| EXERCISE OBJECTIVE |
Repeat the listing below in full and exactly, but without its pictures.

◇ ◇ ◇

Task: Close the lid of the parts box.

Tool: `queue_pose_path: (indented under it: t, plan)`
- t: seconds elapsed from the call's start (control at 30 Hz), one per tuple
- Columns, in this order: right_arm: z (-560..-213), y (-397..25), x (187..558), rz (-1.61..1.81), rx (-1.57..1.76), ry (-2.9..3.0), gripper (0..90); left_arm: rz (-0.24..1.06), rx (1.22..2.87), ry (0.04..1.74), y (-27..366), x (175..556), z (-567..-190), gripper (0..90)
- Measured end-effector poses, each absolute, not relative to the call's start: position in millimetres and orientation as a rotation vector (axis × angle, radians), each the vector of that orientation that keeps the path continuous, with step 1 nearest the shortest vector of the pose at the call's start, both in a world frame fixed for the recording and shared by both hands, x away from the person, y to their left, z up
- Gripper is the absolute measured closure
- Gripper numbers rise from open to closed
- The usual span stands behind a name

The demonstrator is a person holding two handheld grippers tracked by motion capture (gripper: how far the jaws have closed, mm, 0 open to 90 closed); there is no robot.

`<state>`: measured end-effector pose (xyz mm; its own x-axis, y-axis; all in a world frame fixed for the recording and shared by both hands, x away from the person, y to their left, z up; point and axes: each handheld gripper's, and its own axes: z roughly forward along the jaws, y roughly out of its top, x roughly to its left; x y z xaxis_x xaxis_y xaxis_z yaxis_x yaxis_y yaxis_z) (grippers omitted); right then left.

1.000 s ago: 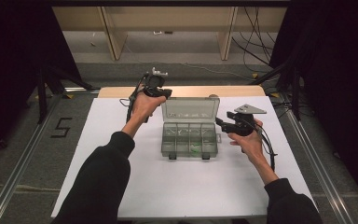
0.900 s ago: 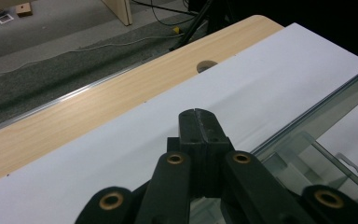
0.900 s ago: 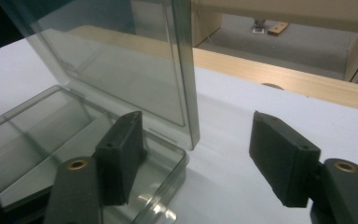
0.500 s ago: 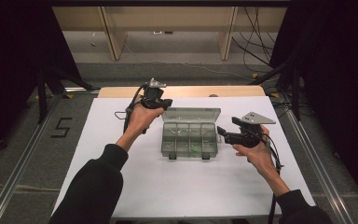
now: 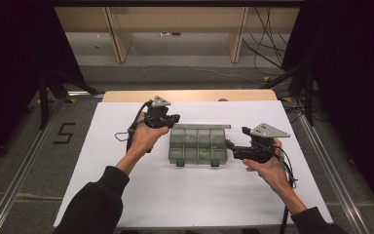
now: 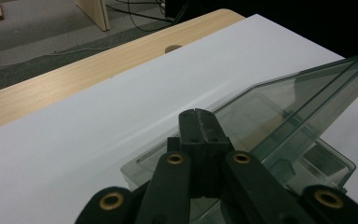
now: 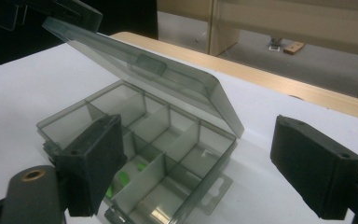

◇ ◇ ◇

| SOLUTION FOR THIS PROBLEM |
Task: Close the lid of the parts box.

Tool: `queue_pose_path: (indented under it: t, plan)`
- t: seconds elapsed from the call's start (control at 30 Hz), one per tuple
- Columns, in this order: right_arm: z (-560..-213), y (-397..25), x (187..558), rz (-1.61..1.81), rx (-1.57..1.76), ry (-2.9..3.0), gripper (0..90); left_arm: rz (-0.24..1.06), rx (1.22..2.87), ry (0.04..1.74), y (-27..366), x (175..556), z (-567..-190), gripper (0..90)
- Measured end-effector poses, each absolute, not relative to the call's start: position in millimetres and orientation as a rotation vector (axis × angle, radians), each the vector of that orientation that keeps the path continuous, with step 1 nearest the shortest vector of the pose at the call's start, both in a world frame fixed for the recording and shared by both hands, x away from the person, y to their left, z up
- Gripper is the absolute measured closure
- Gripper numbers rise from open to closed
- The usual span stands behind a name

The demonstrator is a person holding two handheld grippers tracked by motion capture (gripper: how far the jaws have closed, mm, 0 open to 90 closed); there is no robot.

`<state>`: measured end-effector pose (xyz mm; its own x-axis, y-axis; all in a world frame fixed for the recording and shared by both hands, x away from the person, y to their left, z up; point and axes: each handheld gripper's, and its own axes: z roughly forward along the jaws, y roughly out of its top, x roughly to its left; x y z xaxis_x xaxis_y xaxis_z yaxis_x yaxis_y yaxis_z) (grippers omitted); right then left.

1.000 s ago: 
0.900 s ago: 
0.900 s ago: 
0.500 s ago: 
now: 
now: 
now: 

No more output is expected for this exercise.